The circuitous process has been adopted of bringing such suits in the state courts and then removing them to this court. This discloses a defect in the jurisdiction of the circuit courts; but it is one which has existed since the organization of such courts. It was not changed or remedied in the act of 1872 [17 Stat. 378], providing for the first time for service in certain cases out of the jurisdiction, nor by the act of 1875, which so greatly enlarged the jurisdiction of the circuit courts. The decisions to which we have referred were well known to the profession and to congress, when the acts of 1872 and 1875 were passed; and as no change was made in the language of the act upon which the present question depends, the court does not feel justified in upholding the jurisdiction, however reasonable, upon principle, it might seem to it to do so.

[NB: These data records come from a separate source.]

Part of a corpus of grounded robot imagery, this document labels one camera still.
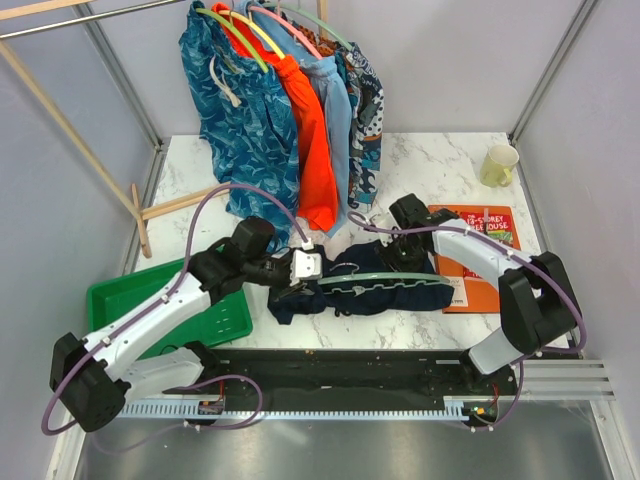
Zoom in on pink hanger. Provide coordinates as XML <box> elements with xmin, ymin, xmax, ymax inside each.
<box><xmin>241</xmin><ymin>1</ymin><xmax>324</xmax><ymax>66</ymax></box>

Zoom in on light blue hanging shorts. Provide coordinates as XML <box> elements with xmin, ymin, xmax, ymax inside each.
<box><xmin>234</xmin><ymin>1</ymin><xmax>351</xmax><ymax>236</ymax></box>

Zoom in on wooden clothes rack frame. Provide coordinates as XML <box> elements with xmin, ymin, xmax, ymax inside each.
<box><xmin>1</xmin><ymin>1</ymin><xmax>228</xmax><ymax>258</ymax></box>

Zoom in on orange hanging shorts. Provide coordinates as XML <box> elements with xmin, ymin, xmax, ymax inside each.
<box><xmin>209</xmin><ymin>2</ymin><xmax>341</xmax><ymax>234</ymax></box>

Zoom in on red green children's book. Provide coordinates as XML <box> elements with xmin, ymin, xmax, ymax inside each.
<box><xmin>459</xmin><ymin>211</ymin><xmax>515</xmax><ymax>246</ymax></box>

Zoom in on white slotted cable duct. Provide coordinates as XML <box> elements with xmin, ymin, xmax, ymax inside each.
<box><xmin>117</xmin><ymin>396</ymin><xmax>498</xmax><ymax>422</ymax></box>

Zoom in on mint green loaded hanger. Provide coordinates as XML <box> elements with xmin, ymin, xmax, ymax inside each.
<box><xmin>260</xmin><ymin>0</ymin><xmax>353</xmax><ymax>51</ymax></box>

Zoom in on yellow hanger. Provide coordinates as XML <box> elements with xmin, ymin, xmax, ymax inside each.
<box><xmin>228</xmin><ymin>10</ymin><xmax>285</xmax><ymax>59</ymax></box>

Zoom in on purple cable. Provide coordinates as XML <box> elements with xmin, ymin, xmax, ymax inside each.
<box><xmin>40</xmin><ymin>183</ymin><xmax>316</xmax><ymax>454</ymax></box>
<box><xmin>347</xmin><ymin>210</ymin><xmax>587</xmax><ymax>434</ymax></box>

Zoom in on metal clothes rail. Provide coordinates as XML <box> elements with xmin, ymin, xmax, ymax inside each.
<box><xmin>1</xmin><ymin>0</ymin><xmax>183</xmax><ymax>40</ymax></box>

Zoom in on lime green hanger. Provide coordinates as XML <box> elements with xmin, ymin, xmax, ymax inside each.
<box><xmin>195</xmin><ymin>8</ymin><xmax>269</xmax><ymax>73</ymax></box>

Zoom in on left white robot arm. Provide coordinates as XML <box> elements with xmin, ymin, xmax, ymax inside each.
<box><xmin>49</xmin><ymin>217</ymin><xmax>322</xmax><ymax>433</ymax></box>

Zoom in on pale yellow mug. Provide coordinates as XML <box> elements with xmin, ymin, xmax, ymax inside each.
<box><xmin>480</xmin><ymin>145</ymin><xmax>520</xmax><ymax>188</ymax></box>

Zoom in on green plastic tray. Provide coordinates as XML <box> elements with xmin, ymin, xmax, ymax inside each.
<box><xmin>87</xmin><ymin>259</ymin><xmax>253</xmax><ymax>359</ymax></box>

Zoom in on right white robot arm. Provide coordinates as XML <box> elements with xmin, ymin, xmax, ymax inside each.
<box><xmin>383</xmin><ymin>194</ymin><xmax>582</xmax><ymax>394</ymax></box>

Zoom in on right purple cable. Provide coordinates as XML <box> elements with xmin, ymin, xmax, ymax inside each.
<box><xmin>347</xmin><ymin>210</ymin><xmax>587</xmax><ymax>434</ymax></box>

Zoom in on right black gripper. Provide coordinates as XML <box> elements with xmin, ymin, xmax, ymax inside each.
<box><xmin>375</xmin><ymin>232</ymin><xmax>427</xmax><ymax>285</ymax></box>

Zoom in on patterned grey orange shorts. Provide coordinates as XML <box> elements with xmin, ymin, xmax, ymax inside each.
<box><xmin>293</xmin><ymin>23</ymin><xmax>385</xmax><ymax>211</ymax></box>

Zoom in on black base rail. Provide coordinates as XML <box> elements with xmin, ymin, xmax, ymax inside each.
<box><xmin>186</xmin><ymin>342</ymin><xmax>517</xmax><ymax>411</ymax></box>

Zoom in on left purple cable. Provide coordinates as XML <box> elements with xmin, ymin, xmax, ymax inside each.
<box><xmin>40</xmin><ymin>183</ymin><xmax>316</xmax><ymax>454</ymax></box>

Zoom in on orange notebook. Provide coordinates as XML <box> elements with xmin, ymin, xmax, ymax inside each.
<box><xmin>428</xmin><ymin>204</ymin><xmax>520</xmax><ymax>314</ymax></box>

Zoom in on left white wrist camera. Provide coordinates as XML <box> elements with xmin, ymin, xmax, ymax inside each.
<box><xmin>290</xmin><ymin>240</ymin><xmax>323</xmax><ymax>286</ymax></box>

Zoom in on navy blue shorts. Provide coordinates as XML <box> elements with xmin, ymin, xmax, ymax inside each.
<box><xmin>267</xmin><ymin>241</ymin><xmax>454</xmax><ymax>325</ymax></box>

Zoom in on blue patterned hanging shorts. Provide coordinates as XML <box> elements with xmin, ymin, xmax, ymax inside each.
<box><xmin>179</xmin><ymin>1</ymin><xmax>299</xmax><ymax>250</ymax></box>

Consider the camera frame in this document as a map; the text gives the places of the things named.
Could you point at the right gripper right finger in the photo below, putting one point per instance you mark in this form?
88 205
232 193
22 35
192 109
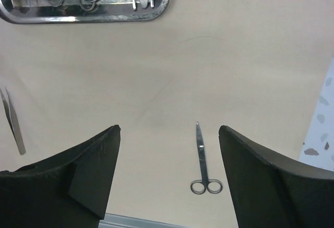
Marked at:
269 189

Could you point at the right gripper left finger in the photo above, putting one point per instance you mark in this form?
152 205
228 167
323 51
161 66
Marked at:
69 189

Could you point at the steel surgical scissors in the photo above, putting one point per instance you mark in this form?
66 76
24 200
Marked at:
205 181

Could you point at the steel forceps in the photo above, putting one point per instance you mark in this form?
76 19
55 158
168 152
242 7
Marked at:
13 120

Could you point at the beige cloth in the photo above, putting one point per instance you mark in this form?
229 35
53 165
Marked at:
255 65

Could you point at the aluminium rail frame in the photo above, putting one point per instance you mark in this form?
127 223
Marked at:
112 220

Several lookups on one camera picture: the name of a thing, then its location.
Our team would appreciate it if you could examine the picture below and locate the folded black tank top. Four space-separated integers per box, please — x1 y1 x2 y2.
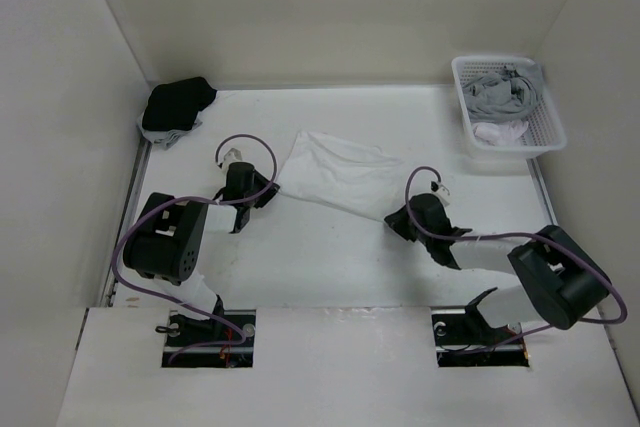
141 77 217 132

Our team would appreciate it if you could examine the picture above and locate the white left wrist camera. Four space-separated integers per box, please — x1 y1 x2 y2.
219 148 243 171

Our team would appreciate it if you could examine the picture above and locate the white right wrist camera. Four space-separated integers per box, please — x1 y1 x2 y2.
431 181 451 206

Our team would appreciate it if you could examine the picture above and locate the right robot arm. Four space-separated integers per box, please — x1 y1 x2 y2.
384 193 610 343

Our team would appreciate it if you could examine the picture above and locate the white plastic laundry basket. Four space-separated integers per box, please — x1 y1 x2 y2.
451 55 567 161

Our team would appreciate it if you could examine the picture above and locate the folded grey tank top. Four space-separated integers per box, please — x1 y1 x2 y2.
136 115 202 150

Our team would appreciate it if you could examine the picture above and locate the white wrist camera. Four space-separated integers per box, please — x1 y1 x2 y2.
431 181 451 206
219 148 243 171

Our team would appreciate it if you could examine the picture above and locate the white tank top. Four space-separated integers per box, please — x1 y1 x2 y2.
278 131 409 221

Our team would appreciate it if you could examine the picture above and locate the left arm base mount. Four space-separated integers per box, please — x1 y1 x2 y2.
155 310 257 369

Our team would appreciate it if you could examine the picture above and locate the pale pink tank top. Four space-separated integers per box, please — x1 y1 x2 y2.
472 120 529 147

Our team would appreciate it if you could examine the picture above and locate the grey tank top in basket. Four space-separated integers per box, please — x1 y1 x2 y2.
462 64 544 123

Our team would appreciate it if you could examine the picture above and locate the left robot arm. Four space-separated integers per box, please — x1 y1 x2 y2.
123 161 280 346

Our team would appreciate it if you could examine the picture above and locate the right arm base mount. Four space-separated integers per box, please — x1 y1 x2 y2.
431 288 529 368

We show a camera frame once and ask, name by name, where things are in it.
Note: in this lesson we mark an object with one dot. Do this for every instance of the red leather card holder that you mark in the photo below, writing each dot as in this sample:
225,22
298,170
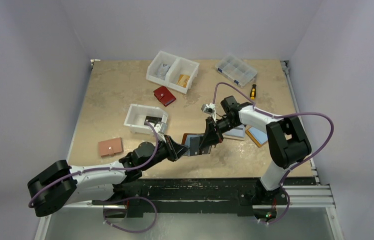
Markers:
164,96

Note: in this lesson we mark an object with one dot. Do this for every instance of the pink leather card holder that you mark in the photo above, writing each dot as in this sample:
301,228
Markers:
110,147

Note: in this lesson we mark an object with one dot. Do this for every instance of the gold card in bin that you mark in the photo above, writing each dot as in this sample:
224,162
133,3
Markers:
183,80

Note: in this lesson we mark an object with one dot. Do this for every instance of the clear plastic organizer box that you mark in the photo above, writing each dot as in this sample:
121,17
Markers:
236,70

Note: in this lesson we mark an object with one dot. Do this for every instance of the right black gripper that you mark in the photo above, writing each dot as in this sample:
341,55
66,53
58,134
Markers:
213,127

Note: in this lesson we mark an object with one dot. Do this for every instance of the patterned card in bin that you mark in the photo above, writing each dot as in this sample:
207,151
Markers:
162,70

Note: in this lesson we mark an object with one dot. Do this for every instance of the yellow black screwdriver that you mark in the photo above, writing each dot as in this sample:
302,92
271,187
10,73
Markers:
253,92

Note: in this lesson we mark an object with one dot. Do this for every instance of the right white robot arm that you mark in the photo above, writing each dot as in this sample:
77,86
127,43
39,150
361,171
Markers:
288,143

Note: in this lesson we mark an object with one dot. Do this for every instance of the grey magnetic stripe card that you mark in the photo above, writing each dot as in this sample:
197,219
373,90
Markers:
195,150

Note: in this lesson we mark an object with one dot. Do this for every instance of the small white plastic bin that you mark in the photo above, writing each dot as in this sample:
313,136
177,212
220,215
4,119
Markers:
135,119

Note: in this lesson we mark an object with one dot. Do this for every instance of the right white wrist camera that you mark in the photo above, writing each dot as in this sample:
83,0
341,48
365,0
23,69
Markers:
208,108

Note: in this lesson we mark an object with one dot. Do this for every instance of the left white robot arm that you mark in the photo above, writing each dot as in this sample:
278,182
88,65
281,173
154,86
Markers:
61,184

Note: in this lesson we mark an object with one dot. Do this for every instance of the tan leather card holder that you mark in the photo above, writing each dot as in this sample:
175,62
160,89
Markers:
186,140

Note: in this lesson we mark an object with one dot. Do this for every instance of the white two-compartment bin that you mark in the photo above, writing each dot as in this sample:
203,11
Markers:
179,66

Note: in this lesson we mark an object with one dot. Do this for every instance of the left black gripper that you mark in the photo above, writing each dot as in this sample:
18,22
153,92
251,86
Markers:
175,150

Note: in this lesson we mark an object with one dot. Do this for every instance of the blue card white tray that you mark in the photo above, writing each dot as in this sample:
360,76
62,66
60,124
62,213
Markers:
237,133

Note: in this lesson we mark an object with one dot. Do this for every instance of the black card in bin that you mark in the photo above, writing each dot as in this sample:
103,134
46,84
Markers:
153,120

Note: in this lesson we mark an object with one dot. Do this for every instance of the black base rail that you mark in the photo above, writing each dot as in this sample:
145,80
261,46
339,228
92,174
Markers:
238,196

NOTE. Precisely the same question arose at the April term, 1877, of the United States circuit court, for the Western district of Missouri, in Dallmeyer v. Farmers', Merchants' & Manufacturers' Fire Ins. Co. [Case No. 3,546]. The plaintiff in this case is a citizen of the Western district of Missouri, and the defendant is a corporation created under the laws of the state of Ohio. The plaintiff had a summons issued, directed to the marshal of the Eastern district of Missouri; and the same was served on the agent of the defendant corporation, appointed under the provisions of section 4 of the act of the general assembly of Missouri, approved March 23. 1874 [Laws 1874, p. 75], which requires all foreign insurance companies doing business in this state, “to file with the superintendent of the insurance department a written instrument or power of attorney, duly signed and sealed, authorizing some person, who shall be a citizen of this state, to acknowledge or receive 92service of process for and in behalf of such company in this state, and consenting that service of process upon such agent or attorney shall be taken and held to be as valid, as if served upon the company according to the laws of this or of any other state; whether such process is issued by any of the courts of this state or any of the courts of the United States, having jurisdiction within this state.” At the return term the defendant filed a demurrer—First, to the jurisdiction of the court, on the ground that the defendant was not “found” here, and was not an “inhabitant” of the district when served with the process of the court; and, second, that the petition did not state facts sufficient to constitute a cause of action. The court sustained the demurrer as to the first ground of objection, but held that the second ground of objection—viz., to the petition—was such an “appearance” in the case, as to place the defendant in court for all purposes, and the demurrer was accordingly overruled. The court, on this point, cited Rippstein v. St. Louis Mutual Life Ins. Co., 57 Mo. 86.